Confesaos vuestras faltas unos a otros, y rogad los unos por los otros, para que seáis sanos; la oración del justo, obrando eficazmente, puede mucho. Santiago 5:16.

“Cristo es ahora el mismo médico compasivo como cuando desempeñaba su ministerio terrenal. En él hay bálsamo curativo para toda enfermedad, poder restaurador para toda dolencia.”—El Ministerio de Curación, 213.

“En la palabra de Dios encontramos instrucción respecto a la oración especial para el restablecimiento del enfermo.

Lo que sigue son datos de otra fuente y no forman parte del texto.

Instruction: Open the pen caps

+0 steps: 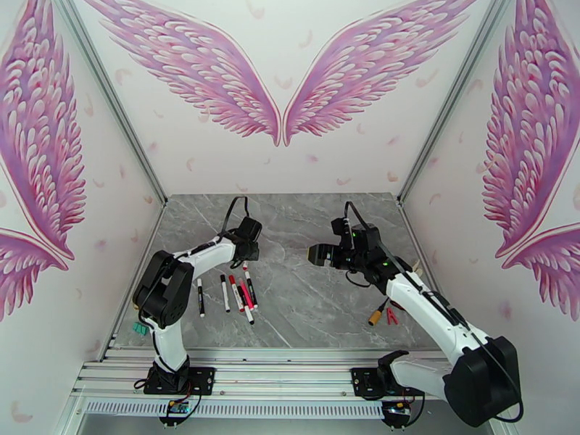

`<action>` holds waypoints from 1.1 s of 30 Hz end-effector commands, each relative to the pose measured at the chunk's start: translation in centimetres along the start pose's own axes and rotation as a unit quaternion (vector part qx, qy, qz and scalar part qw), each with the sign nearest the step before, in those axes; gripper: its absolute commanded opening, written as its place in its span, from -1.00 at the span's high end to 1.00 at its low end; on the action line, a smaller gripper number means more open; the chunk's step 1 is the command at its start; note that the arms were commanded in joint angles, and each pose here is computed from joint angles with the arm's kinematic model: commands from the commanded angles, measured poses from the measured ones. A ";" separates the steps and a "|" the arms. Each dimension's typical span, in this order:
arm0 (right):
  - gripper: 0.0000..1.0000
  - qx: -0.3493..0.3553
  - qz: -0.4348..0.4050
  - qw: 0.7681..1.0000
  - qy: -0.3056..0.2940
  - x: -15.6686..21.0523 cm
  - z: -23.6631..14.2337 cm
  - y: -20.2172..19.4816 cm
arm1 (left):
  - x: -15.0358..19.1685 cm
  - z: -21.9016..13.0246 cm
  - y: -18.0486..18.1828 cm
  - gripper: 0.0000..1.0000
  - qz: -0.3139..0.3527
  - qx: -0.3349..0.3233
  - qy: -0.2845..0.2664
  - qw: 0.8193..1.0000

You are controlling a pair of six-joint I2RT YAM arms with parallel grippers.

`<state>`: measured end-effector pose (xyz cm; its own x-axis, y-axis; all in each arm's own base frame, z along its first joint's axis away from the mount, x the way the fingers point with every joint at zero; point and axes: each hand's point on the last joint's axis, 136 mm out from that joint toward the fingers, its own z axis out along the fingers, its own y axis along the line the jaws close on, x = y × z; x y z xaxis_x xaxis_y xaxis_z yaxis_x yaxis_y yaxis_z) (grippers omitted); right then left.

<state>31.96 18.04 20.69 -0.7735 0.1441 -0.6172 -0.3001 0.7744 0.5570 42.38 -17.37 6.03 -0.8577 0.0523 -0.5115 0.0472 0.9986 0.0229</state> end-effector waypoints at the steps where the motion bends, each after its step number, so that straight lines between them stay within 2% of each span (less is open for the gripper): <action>1: -0.98 -0.028 0.002 1.000 -0.004 0.1 0.0 1.1 | -1.4 0.4 0.6 0.82 0.004 -0.015 -0.007 1.000; 17: -0.98 -0.031 0.008 0.999 0.010 0.4 0.7 1.6 | -1.0 3.9 1.3 0.71 0.003 -0.041 0.020 0.999; 26: -0.98 -0.022 0.008 1.000 0.015 0.6 0.6 1.5 | -0.6 4.7 1.6 0.57 0.008 -0.053 0.035 0.998; 33: -0.98 -0.020 0.005 1.000 0.023 0.7 0.7 1.4 | -1.3 3.8 1.8 0.37 0.010 -0.058 0.028 0.998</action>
<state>31.30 19.46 20.33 -0.7982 0.1301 -0.5881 -0.3136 0.7439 0.5901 44.82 -15.99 2.30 -0.8923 0.0680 -0.4463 0.0165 0.9928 0.1182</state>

Pero el acto de dirigir semejante oración es de lo más solemne, y no debe hacerse sin la debida consideración.”—Ibid. 214.

“A los que piden oraciones para que les sea devuelta la salud, hay que hacerles ver que la violación de la ley de Dios, natural o espiritual, es pecado, y para que ellos reciban la bendición, el pecado debe ser confesado y abandonado.”—Ibid. 215.

“Sabemos que Dios nos oye si le pedimos conforme a su voluntad; pero el importunarle sin espíritu de sumisión no está bien: nuestras oraciones tienen que revestir la forma, no de orden, sino de intercesión.

“Hay casos en que Dios obra con toda decisión con su poder divino en la restauración de la salud. Pero no todos los enfermos son curados. A muchos se les permite dormir en Jesús…. Nuestros deseos e intereses deben perderse en su voluntad. Estas experiencias que ponen a prueba nuestra fe son para nuestro bien…. La fe se fortalece por medio del ejercicio. Debemos dejar a la paciencia que tenga su obra perfecta, recordando que hay preciosas promesas en las Escrituras para los que confían en el Señor.”—Ibid. 217, 219.